S. kommt mit Sturmmaske aus der Wohnung zurück.

Video vom 28. April 2016

Ein Bülacher Autovermieter, der wegen des Verdachts auf Betrug und weitere Delikte gut vier Monate in Untersuchungshaft sass, ist wieder auf freiem Fuss. Mittlerweile geht die Staatsanwaltschaft nicht mehr von Betrug aus, sondern führt eine Untersuchung wegen unlauterem Wettbewerb.

Der Beschuldigte soll Lieferwagen zu Lockvogelpreisen vermietet und dann horrend hohe, versteckte Nebengebühren verrechnet und die gesamte Kaution einbehalten haben. Der 34-jährige Deutsche verhalte sich kooperativ, wie Staatsanwalt Andreas Wicky am Montag Berichte der Zürcher Regionalzeitungen vom Samstag bestätigte.

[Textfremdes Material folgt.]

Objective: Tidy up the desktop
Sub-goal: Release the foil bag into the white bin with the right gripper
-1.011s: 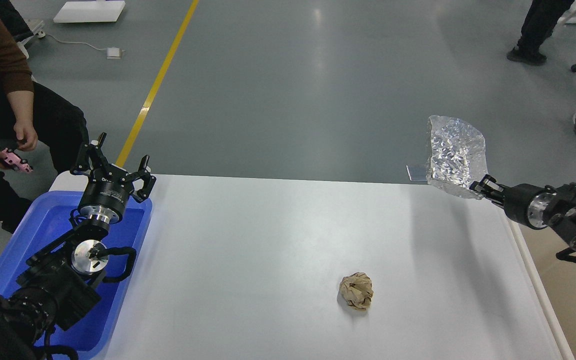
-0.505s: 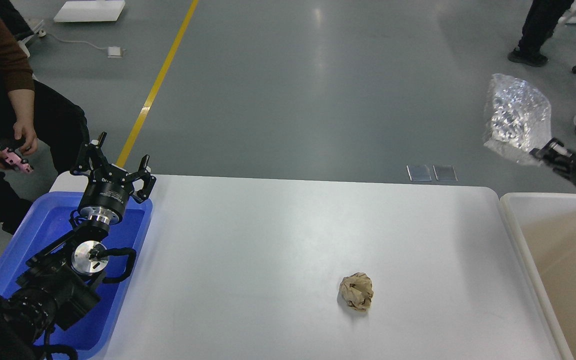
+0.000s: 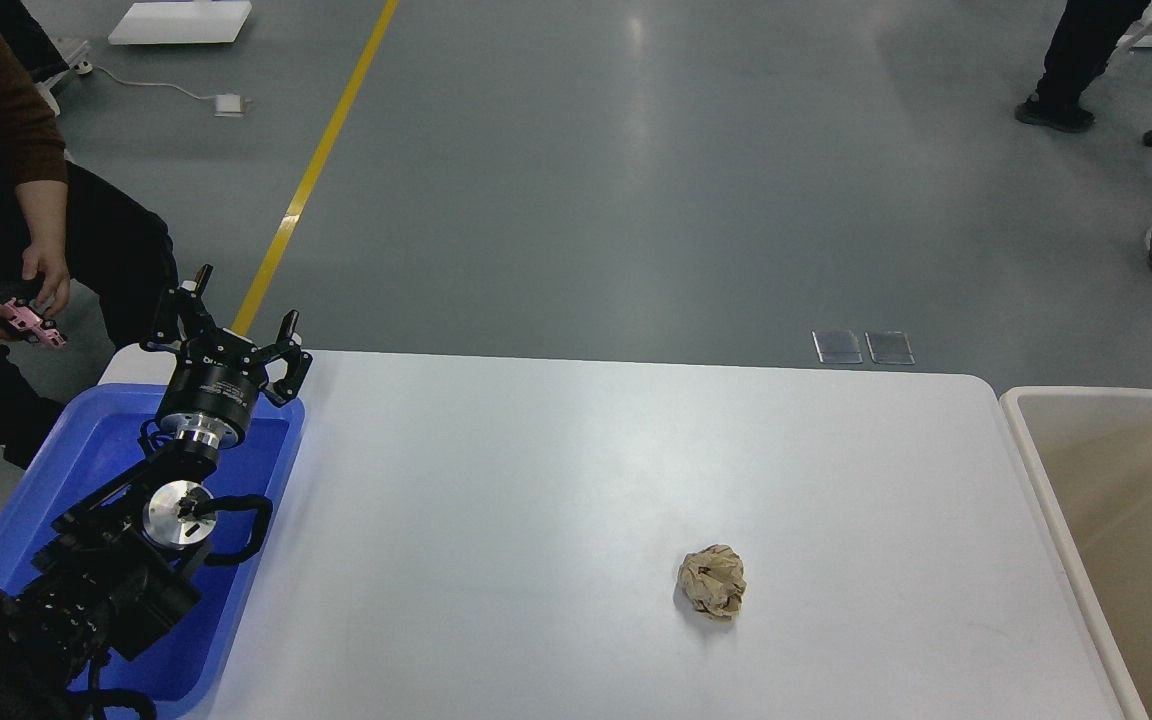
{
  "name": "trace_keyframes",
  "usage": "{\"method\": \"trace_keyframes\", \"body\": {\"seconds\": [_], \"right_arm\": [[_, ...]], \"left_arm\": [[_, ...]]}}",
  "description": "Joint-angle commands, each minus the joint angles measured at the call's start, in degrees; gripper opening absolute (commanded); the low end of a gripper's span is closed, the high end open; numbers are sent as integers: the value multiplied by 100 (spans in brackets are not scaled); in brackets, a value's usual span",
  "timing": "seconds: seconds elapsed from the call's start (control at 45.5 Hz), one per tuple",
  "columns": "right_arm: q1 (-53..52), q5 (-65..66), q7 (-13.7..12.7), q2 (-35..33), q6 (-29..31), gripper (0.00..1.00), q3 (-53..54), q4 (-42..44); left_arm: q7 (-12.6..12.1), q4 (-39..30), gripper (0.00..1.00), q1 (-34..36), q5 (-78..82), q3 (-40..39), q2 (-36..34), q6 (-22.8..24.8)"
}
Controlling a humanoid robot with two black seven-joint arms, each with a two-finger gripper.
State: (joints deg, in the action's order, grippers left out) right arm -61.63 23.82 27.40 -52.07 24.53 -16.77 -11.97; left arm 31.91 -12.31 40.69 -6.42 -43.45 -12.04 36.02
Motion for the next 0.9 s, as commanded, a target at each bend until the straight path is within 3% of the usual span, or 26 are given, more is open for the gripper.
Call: {"method": "trace_keyframes", "body": {"seconds": [0.0,0.132,0.308,0.527,0.879], "right_arm": [[906,-35,-50,-303,-238,0,542,90],[1715,-44,-226,-242,-712,0,903,99],[2401,-79,-666,372,-1231,0,1009,432],[3025,-290,-762,1375,-1311,0,1027,1101],[3377,-405,-789,1876,-1574,0,1027,1101]], "left_arm": [[-1,1,100,0,0,3,0,-7],[-1,1,100,0,0,-5,0,2],[-9,1,100,0,0,3,0,2],[-1,1,100,0,0,3,0,2],[-1,1,100,0,0,-5,0,-7]]}}
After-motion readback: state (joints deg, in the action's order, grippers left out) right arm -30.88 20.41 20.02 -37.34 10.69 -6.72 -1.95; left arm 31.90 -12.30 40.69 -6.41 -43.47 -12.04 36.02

Die Staatsanwaltschaft hat auf einem Konto in Österreich rund 50'000 Franken sichergestellt. Das Geld reicht aus, um die Geschädigten zu bezahlen und auch einen Grossteil der Verfahrenskosten zu decken. Zurzeit wird ein Entschädigungsmodus ausgearbeitet. Anhand von sichergestellten Mietverträgen konnten rund 240 mutmassliche Geschädigte identifiziert werden.

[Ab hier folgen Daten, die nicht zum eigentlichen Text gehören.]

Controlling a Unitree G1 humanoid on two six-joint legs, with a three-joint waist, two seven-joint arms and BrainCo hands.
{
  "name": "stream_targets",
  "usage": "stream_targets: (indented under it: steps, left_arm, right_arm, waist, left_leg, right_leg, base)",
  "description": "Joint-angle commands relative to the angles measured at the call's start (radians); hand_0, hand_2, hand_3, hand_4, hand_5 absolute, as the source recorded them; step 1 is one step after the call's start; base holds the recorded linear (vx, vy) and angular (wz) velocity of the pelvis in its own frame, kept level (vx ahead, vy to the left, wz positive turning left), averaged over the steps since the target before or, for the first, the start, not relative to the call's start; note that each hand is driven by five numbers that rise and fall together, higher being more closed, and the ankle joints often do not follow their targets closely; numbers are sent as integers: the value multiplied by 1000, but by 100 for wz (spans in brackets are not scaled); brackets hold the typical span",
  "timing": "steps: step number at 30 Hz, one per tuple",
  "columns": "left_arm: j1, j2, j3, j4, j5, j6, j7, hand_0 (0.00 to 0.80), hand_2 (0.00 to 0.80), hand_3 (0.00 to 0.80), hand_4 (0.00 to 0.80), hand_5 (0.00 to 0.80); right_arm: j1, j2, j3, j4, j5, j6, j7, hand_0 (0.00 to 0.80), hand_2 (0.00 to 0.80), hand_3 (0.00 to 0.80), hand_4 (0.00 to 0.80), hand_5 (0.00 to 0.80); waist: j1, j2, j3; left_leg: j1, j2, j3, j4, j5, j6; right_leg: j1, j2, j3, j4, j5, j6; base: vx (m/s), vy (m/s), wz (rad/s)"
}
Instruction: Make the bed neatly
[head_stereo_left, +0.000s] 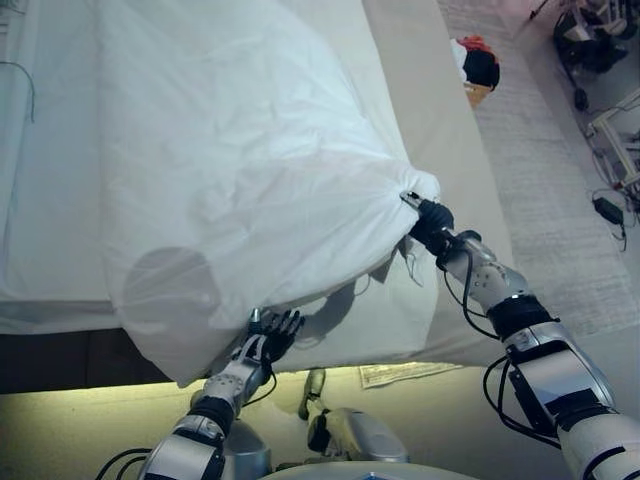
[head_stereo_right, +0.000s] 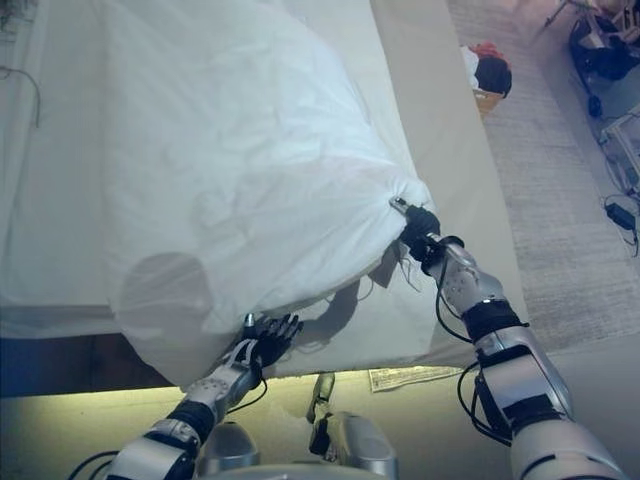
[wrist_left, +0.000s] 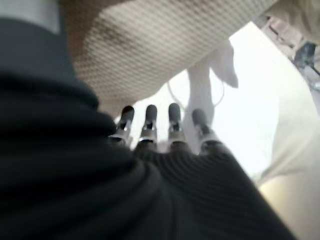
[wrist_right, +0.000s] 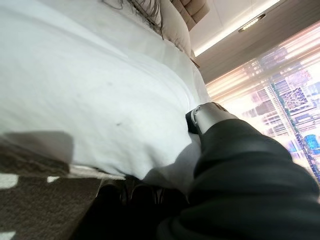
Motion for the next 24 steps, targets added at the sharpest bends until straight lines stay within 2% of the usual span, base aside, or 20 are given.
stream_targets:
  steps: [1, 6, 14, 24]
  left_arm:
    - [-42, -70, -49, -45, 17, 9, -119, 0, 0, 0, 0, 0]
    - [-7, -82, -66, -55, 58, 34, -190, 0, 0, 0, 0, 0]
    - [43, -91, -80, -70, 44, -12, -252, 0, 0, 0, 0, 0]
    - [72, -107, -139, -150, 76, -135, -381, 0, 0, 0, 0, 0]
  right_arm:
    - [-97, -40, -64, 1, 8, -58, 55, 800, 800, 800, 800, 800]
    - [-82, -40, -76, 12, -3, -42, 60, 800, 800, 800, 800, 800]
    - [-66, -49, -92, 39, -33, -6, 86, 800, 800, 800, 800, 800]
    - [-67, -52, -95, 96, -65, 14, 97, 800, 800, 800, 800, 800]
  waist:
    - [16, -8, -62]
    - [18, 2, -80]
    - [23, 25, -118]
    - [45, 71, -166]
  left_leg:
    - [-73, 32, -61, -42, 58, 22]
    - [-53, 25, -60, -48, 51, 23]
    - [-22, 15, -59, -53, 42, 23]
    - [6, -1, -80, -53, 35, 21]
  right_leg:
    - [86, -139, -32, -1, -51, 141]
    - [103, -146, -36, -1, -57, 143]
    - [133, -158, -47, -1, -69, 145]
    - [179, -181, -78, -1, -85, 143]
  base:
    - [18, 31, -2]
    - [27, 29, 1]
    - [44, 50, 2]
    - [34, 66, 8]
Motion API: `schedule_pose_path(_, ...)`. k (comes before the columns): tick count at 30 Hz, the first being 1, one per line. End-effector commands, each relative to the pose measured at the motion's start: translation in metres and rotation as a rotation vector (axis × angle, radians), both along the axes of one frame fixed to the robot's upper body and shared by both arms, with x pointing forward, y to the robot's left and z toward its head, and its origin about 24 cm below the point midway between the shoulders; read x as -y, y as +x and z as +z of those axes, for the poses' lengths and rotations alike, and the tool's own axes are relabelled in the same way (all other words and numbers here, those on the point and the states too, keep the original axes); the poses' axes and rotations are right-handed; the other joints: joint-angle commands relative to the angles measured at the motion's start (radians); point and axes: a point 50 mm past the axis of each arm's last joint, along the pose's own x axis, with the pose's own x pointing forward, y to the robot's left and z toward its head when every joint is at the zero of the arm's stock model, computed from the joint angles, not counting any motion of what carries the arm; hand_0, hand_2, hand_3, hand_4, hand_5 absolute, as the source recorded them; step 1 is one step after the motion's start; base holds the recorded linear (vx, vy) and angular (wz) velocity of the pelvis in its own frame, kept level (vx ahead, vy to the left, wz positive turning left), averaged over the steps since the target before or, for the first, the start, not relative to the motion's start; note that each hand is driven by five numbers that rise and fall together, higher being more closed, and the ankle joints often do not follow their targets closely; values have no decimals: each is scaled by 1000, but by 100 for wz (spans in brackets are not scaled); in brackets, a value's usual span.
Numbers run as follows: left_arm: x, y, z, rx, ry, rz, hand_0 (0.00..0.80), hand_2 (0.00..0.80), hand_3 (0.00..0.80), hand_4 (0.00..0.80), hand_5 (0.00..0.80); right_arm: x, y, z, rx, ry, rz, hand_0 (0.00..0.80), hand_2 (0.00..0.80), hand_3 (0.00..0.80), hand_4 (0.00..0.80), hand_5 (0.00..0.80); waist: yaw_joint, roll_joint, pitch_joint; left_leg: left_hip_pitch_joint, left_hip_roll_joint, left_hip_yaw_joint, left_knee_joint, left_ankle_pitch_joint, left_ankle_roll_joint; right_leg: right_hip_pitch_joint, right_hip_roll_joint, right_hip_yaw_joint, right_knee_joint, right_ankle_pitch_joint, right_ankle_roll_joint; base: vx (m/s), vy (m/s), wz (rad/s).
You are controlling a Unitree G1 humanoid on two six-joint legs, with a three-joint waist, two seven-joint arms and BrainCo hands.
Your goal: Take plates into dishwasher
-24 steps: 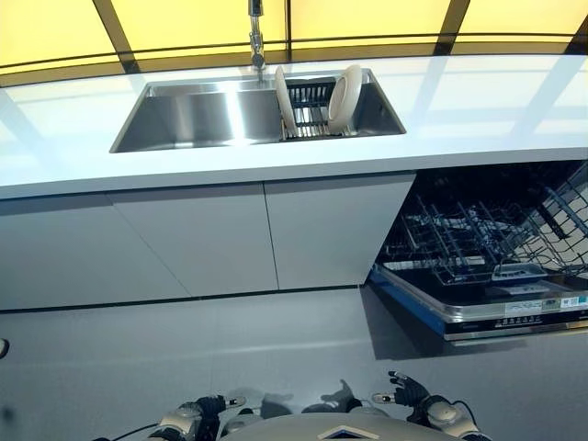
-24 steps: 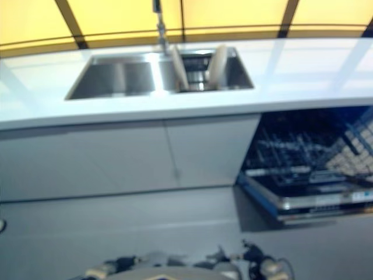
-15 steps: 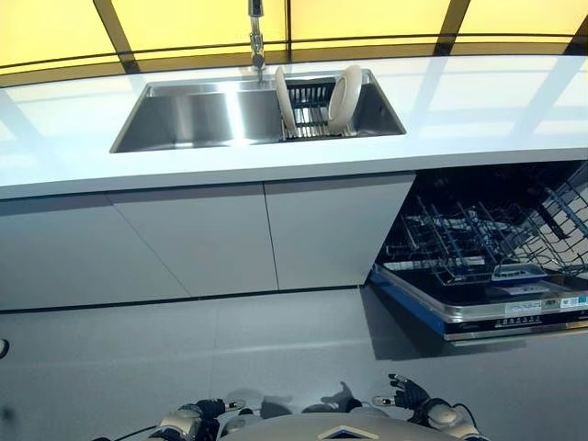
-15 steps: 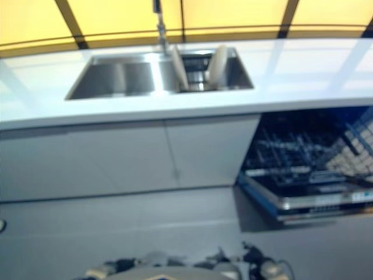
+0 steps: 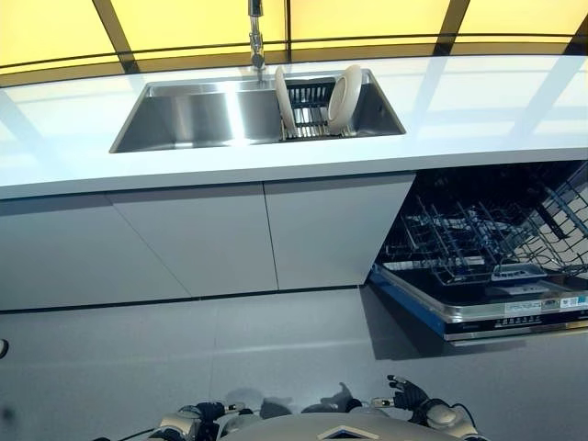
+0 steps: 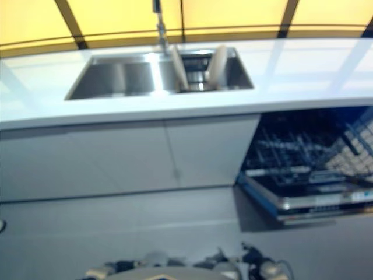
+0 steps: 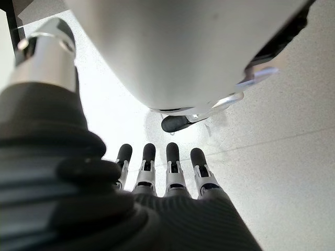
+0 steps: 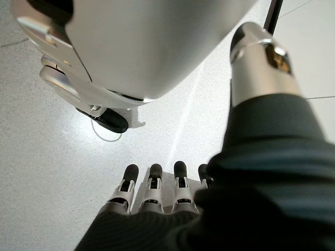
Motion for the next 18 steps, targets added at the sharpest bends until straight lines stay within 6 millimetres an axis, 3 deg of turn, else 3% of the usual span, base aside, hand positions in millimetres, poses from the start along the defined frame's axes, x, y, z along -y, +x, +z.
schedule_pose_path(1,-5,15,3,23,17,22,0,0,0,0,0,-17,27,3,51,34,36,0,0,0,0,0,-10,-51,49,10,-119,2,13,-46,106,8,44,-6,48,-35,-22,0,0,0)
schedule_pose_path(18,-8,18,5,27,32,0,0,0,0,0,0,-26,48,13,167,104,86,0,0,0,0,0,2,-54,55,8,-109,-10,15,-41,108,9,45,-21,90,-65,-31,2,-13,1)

Der Vorwurf, der Beschuldigte habe die Mietverträge zum Nachteil seiner Kunden nachträglich abgeändert, erhärtete sich nicht. Weil sich der Autovermieter auf seiner Homepage als "Testsieger" ausgab, obwohl er nie an einem Vergleichstest teilgenommen hat, ermittelt die Staatsanwaltschaft wegen gewerbsmässigem Betrug.

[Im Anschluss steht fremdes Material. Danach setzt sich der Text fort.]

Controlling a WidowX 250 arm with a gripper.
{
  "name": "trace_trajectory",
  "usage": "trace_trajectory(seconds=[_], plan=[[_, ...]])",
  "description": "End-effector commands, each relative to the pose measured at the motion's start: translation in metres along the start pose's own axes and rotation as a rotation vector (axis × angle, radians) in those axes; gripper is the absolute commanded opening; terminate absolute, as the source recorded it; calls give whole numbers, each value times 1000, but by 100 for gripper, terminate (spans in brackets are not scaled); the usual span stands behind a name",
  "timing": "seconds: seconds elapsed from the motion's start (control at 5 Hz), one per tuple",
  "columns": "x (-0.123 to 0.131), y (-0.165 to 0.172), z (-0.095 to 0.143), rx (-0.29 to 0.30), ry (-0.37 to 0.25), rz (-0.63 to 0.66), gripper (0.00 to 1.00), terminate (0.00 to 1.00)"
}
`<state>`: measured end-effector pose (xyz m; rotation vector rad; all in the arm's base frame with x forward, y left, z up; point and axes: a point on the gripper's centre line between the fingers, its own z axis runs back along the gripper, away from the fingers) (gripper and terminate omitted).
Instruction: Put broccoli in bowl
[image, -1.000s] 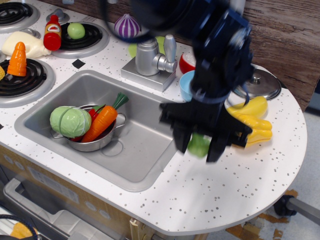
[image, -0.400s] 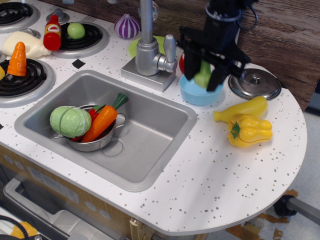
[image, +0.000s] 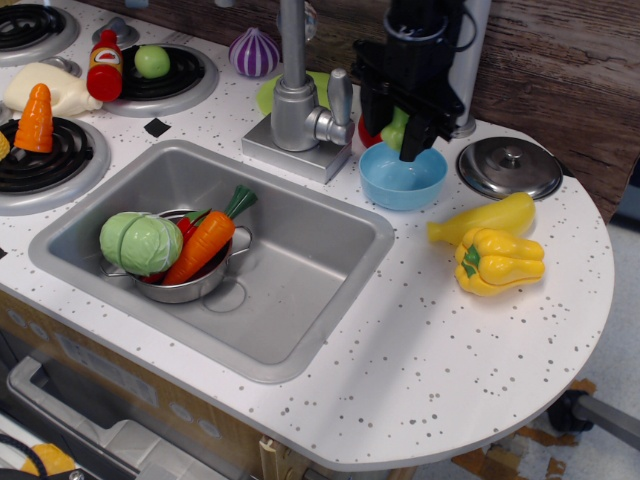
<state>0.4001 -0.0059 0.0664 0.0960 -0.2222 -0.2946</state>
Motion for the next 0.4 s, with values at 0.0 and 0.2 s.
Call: trace_trajectory(seconds=[0.0, 0.2], plan=[[13, 11, 15, -1, -75, -25, 100, 0], [13, 11, 15, -1, -75, -25, 100, 100]])
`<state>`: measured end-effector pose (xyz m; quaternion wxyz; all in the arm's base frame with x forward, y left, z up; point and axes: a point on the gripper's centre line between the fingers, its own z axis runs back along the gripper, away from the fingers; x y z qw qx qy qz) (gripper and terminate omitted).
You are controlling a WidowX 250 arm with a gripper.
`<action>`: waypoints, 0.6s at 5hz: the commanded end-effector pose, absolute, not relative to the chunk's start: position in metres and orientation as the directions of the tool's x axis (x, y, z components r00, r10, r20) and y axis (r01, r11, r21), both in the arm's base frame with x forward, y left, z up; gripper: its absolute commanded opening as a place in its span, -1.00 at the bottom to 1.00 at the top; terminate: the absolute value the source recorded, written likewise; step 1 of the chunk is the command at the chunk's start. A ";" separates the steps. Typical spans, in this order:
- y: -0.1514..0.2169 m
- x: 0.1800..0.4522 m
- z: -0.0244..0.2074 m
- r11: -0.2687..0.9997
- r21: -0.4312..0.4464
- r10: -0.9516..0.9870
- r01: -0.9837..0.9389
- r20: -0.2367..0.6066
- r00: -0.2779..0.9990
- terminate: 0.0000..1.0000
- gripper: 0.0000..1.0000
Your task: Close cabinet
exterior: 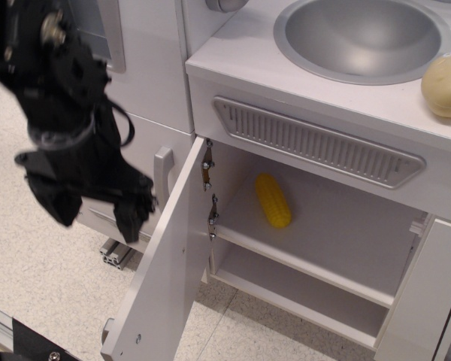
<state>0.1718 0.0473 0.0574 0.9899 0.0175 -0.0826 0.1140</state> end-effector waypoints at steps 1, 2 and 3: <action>0.014 0.159 0.023 0.978 0.014 0.204 -0.209 0.161 0.966 -1.00 1.00; 0.004 0.164 0.007 0.973 0.024 0.224 -0.230 0.148 0.963 -1.00 1.00; -0.006 0.173 -0.004 0.967 -0.011 0.255 -0.256 0.146 0.956 -1.00 1.00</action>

Unlauter sind nach Auffassung der Staatsanwaltschaft auch die, auf der Rückseite der Mietverträge im Kleingedruckten versteckten, Zuschläge.

Die Ermittlungen ins Rollen gebracht hatten neben Anzeigen von Geschädigten ein Bericht der Sendung "Kassensturz" des Schweizer Fernsehens SRF sowie Artikel der Lokalpresse.